Education Requirements
Most Azure data engineering roles require:
- Bachelor’s degree in computer science, information systems, engineering, mathematics, or a related quantitative field
- Master’s degree preferred but not always required
Ideal candidates also have:
- Relevant certifications like MCSE: Data Management and Analytics, Azure certifications, AWS certifications, or GCP certifications
- Hands-on experience through internships, co-ops, personal projects, open source contributions, or GitHub profile
Salary and Job Outlook
According to Glassdoor, the average base salary for an Azure data engineer in the United States is $125,291 per year. Total compensation with bonuses and equity can be $150k-$180k+. This salary reflects the high demand and competitive hiring market for Azure and data engineering skills.
The Bureau of Labor Statistics groups data engineers under the broader job category “database architect”. This occupation is projected to grow 11% over the next decade, much faster than the average for all occupations. Companies have an immense need for data professionals as they aim to extract insights from data using cloud platforms like Azure.
Getting Started
How can you start developing the key skills covered in this article? Here are some recommendations:
- Start learning Azure through online training on Microsoft Learn. Earn free certifications.

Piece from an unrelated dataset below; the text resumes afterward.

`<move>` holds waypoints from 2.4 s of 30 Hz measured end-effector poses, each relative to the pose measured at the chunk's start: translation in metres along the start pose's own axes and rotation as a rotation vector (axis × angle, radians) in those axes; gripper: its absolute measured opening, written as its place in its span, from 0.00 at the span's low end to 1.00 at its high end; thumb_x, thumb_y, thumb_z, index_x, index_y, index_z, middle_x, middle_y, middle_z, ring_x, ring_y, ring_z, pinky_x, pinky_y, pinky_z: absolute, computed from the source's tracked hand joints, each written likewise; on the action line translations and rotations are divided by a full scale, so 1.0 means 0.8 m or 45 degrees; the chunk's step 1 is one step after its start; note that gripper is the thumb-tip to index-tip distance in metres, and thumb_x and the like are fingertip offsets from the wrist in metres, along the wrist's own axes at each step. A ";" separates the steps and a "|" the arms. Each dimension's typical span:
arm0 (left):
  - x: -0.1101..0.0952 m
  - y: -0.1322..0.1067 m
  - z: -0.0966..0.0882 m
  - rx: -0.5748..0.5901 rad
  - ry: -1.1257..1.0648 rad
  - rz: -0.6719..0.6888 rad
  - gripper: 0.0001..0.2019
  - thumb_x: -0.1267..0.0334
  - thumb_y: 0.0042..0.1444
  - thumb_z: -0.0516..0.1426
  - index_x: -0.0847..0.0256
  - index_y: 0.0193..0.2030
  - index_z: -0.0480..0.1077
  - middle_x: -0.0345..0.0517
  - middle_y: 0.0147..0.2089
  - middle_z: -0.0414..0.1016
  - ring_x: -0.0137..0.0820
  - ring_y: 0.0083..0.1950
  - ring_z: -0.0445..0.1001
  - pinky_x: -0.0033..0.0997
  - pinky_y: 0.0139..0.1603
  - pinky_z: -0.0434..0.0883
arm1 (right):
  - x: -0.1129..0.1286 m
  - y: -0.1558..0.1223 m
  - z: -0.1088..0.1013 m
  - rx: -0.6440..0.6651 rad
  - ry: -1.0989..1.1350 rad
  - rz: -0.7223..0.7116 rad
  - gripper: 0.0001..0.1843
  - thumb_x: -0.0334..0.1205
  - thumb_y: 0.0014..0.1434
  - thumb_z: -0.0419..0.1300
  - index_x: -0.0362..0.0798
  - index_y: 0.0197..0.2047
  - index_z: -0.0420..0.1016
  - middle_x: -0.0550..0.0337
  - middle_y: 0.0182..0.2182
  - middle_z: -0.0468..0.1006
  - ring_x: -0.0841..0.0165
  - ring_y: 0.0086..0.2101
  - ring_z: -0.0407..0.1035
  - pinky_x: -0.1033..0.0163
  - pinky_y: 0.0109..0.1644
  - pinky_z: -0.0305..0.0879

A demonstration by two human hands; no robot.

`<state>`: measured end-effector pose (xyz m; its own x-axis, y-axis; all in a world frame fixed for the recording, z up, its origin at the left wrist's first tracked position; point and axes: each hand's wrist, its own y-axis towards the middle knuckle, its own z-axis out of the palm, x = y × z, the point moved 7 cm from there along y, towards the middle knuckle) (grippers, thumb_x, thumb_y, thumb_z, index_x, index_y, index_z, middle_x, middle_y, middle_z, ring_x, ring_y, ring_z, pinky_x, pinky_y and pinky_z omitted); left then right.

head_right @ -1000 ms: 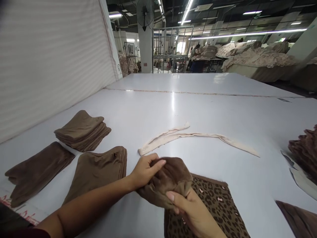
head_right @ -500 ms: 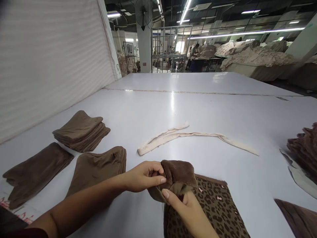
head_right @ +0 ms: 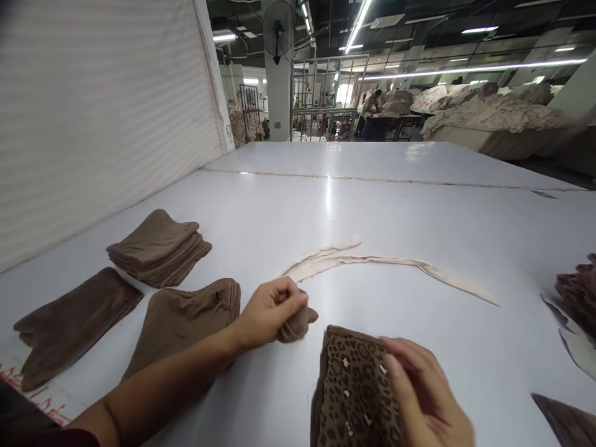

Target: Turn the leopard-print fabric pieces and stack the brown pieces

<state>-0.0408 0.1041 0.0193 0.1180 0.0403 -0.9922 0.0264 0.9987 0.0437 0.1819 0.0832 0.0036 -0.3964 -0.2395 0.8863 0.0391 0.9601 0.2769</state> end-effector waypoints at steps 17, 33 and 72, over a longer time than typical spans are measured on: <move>-0.012 -0.075 0.045 0.375 1.212 0.874 0.14 0.61 0.60 0.50 0.58 0.24 0.64 0.48 0.32 0.74 0.32 0.32 0.69 0.33 0.34 0.63 | 0.044 0.013 0.051 0.092 0.368 0.174 0.11 0.51 0.60 0.55 0.52 0.34 0.67 0.65 0.25 0.64 0.70 0.27 0.58 0.69 0.30 0.59; -0.004 -0.040 0.035 0.066 0.431 0.205 0.09 0.64 0.55 0.54 0.62 0.26 0.62 0.40 0.29 0.63 0.27 0.32 0.61 0.28 0.34 0.61 | 0.050 -0.015 0.045 0.008 -0.080 -0.021 0.12 0.52 0.57 0.56 0.51 0.34 0.66 0.61 0.32 0.68 0.66 0.33 0.63 0.64 0.37 0.58; 0.055 -0.023 0.051 0.298 -0.308 -0.473 0.24 0.43 0.45 0.60 0.67 0.23 0.68 0.39 0.20 0.66 0.23 0.23 0.62 0.26 0.28 0.60 | 0.035 -0.017 0.047 0.187 -0.008 -0.334 0.14 0.41 0.60 0.56 0.55 0.51 0.66 0.59 0.41 0.69 0.68 0.39 0.66 0.68 0.42 0.64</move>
<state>0.0040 0.0859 -0.0202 0.2847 -0.3526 -0.8914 0.3288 0.9094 -0.2547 0.1355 0.0691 0.0107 -0.3811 -0.4819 0.7890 -0.1987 0.8761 0.4392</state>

- Obtain hands-on experience through Azure free trials, student credits, or low-cost subscriptions.
- Learn a programming language like Python. Build projects for your portfolio.

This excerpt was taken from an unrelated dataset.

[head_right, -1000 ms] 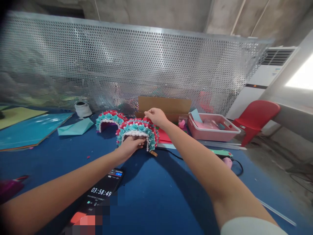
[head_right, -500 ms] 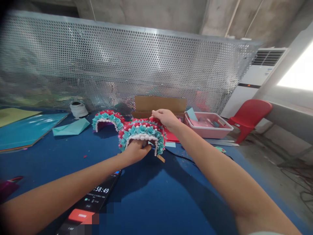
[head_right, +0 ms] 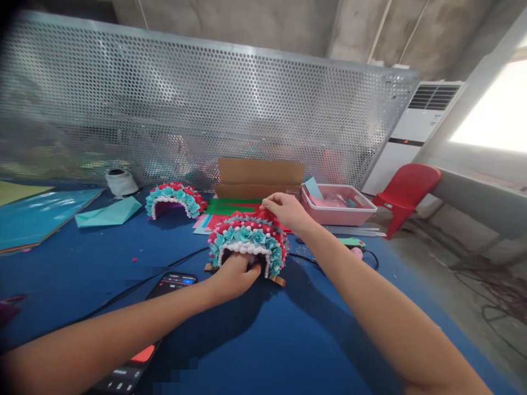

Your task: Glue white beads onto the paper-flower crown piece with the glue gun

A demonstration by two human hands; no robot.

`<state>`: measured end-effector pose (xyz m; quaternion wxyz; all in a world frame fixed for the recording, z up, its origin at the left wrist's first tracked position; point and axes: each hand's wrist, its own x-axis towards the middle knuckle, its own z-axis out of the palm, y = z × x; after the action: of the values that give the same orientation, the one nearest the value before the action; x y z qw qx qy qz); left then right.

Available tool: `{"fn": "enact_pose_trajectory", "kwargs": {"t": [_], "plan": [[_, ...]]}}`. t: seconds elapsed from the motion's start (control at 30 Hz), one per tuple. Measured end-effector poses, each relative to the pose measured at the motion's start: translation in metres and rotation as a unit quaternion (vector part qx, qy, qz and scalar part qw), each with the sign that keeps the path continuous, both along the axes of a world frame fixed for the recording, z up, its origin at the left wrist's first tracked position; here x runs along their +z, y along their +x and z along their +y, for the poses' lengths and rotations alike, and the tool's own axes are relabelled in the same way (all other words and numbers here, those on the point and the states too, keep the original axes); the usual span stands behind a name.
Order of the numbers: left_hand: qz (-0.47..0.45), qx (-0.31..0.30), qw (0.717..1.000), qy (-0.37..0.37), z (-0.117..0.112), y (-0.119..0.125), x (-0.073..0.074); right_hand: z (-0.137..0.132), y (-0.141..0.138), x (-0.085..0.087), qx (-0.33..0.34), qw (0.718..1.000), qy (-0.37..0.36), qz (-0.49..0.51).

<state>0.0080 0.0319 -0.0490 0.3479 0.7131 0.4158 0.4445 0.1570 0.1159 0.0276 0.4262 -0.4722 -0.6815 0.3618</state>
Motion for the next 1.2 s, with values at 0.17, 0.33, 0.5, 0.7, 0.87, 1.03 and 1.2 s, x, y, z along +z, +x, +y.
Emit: {"fn": "enact_pose_trajectory", "kwargs": {"t": [0.17, 0.33, 0.5, 0.7, 0.87, 1.03, 1.2], "plan": [[0.015, -0.037, 0.997, -0.070, -0.028, -0.010, -0.002, -0.017, 0.009, 0.015, -0.056, 0.993, 0.099, 0.026], [-0.086, -0.010, 0.944, -0.317, -0.073, -0.025, 0.015, -0.073, 0.014, 0.026, -0.056, 0.984, 0.167, 0.028], [-0.316, -0.008, 0.850, -0.421, -0.092, -0.029, 0.027, -0.136, 0.008, 0.002, 0.078, 0.980, 0.159, -0.090], [-0.388, -0.030, 0.811, -0.436, -0.094, -0.025, 0.010, -0.161, -0.004, -0.033, 0.154, 0.968, 0.189, -0.054], [-0.390, -0.005, 0.795, -0.464, -0.097, -0.026, -0.005, -0.163, -0.005, -0.046, 0.137, 0.982, 0.115, -0.062], [-0.385, -0.021, 0.801, -0.457, -0.100, -0.027, -0.014, -0.163, -0.003, -0.049, 0.205, 0.972, 0.079, -0.078], [-0.347, -0.012, 0.828, -0.440, -0.100, -0.029, -0.021, -0.163, -0.003, -0.052, 0.172, 0.978, 0.064, -0.096]]}}
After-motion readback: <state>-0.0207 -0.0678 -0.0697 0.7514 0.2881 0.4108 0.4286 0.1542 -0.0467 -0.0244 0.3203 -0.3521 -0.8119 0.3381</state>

- Practice your SQL and database skills. Design sample databases locally.
- Learn ETL techniques. Try running basic data pipelines.

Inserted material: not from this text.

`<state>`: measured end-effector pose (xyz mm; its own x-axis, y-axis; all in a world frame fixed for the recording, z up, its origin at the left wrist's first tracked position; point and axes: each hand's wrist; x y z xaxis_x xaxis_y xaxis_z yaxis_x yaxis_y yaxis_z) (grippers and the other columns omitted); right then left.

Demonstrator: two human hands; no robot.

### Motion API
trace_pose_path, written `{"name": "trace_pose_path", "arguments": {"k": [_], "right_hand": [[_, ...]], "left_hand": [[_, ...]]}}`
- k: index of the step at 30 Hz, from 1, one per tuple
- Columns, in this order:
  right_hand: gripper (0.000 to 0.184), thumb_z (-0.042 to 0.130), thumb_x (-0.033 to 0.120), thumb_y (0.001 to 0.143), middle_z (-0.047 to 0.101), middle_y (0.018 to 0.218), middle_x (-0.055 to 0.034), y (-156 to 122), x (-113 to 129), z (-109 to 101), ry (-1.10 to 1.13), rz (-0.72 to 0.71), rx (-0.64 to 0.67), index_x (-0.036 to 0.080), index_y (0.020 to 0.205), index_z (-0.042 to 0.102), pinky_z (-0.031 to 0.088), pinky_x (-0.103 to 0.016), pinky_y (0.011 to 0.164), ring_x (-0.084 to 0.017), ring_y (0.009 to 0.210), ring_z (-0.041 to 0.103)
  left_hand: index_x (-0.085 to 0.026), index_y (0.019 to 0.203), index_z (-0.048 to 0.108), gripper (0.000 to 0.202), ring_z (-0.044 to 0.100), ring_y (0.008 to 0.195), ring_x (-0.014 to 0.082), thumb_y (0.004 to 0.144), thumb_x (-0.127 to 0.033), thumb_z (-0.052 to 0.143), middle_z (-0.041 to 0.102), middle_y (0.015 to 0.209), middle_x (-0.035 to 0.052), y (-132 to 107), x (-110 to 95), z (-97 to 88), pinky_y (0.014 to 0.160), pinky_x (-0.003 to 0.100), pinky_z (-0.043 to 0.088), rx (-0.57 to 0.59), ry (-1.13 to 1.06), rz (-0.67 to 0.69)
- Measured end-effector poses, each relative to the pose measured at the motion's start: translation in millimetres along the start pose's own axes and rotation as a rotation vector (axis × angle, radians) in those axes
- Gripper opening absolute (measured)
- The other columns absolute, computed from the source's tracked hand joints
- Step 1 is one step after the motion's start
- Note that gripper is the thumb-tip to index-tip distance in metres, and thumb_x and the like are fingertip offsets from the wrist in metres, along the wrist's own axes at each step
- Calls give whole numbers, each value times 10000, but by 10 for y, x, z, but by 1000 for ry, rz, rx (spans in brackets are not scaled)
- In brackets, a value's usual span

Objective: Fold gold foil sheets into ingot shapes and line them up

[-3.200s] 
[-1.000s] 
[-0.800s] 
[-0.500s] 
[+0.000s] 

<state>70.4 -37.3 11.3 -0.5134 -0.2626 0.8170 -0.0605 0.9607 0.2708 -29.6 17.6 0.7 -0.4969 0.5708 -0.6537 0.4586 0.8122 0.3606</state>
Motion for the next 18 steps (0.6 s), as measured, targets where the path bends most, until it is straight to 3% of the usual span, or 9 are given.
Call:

- Build a strong computer science foundation through online courses.
- Earn a degree in a technical field like computer science or information systems.
With the right blend of cloud, data, programming, design, and communication skills, you can become a successful Azure data engineer.
Conclusion
Azure data engineers are in high demand as cloud data platforms like Azure continue maturing. Key skills for this role include:
- In-depth knowledge of Azure services and architecture
- Data engineering: ETL, modeling, warehousing, visualization
- Programming: Python, SQL, NoSQL, Scala/Spark
- Data management: Metadata, MDM, governance
- Development: CI/CD, testing, design patterns
- Soft skills: Communication, collaboration, creativity
- Relevant education and certifications
With the massive growth of data and migration to the cloud, there are abundant opportunities for data engineers to deliver value. By mastering Azure data engineering, you can propel your career to new heights.